You need to install git and CMake first. Note that 32-bit R/Rtools is not supported for custom installation.

Windows Preparation

NOTE: Windows users may need to run with administrator rights (either R or the command prompt, depending on the way you are installing this package).

Installing a 64-bit version of Rtools is mandatory.

After installing Rtools and CMake, be sure the following paths are added to the environment variable PATH. These may have been automatically added when installing other software.

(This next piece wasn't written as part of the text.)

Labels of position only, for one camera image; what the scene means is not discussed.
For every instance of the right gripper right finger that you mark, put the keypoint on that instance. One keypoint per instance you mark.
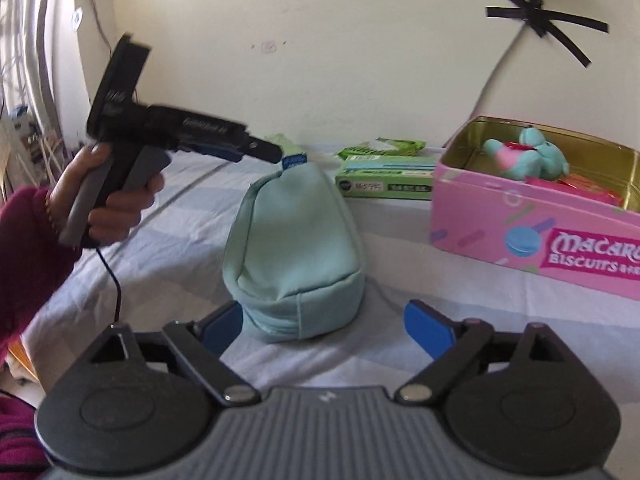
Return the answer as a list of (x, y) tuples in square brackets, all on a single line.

The default compiler is Visual Studio (or VS Build Tools) in Windows, with an automatic fallback to MingGW64 (i.e. it is enough to only have Rtools and CMake). To force the usage of MinGW64, you can add the --use-mingw (for R 3.x) or --use-msys2 (for R 4.x) flags (see below).

Mac OS Preparation

You can perform installation either with Apple Clang or gcc. In case you prefer Apple Clang, you should install OpenMP (details for installation can be found in the Installation Guide) first and CMake version 3.12 or higher is required. In case you prefer gcc, you need to install it (details for installation can be found in the Installation Guide) and set some environment variables to tell R to use gcc and g++. If you install these from Homebrew, your versions of g++ and gcc are most likely in /usr/local/bin, as shown below.

# replace 8 with version of gcc installed on your machine
export CXX=/usr/local/bin/g++-8 CC=/usr/local/bin/gcc-8

Install

Build and install the R package with the following commands:

git clone --recursive https://github.com/fabsig/GPBoost
cd GPBoost
Rscript build_r.R

The build_r.R script builds the package in a temporary directory called gpboost_r. It will destroy and recreate that directory each time you run the script. That script supports the following command-line options:

Note: for the build with Visual Studio/VS Build Tools in Windows, you should use the Windows CMD or PowerShell.

Testing

There is currently no integration service set up that automatically runs unit tests. However, any contribution needs to pass all unit tests in the R-package/tests/testthat directory. These tests can be run using the run_tests_coverage_R_package.R file. In any case, make sure that you run the full set of tests by speciying the following environment variable

Sys.setenv(GPBOOST_ALL_TESTS = "GPBOOST_ALL_TESTS")

before runing the tests in the R-package/tests/testthat directory.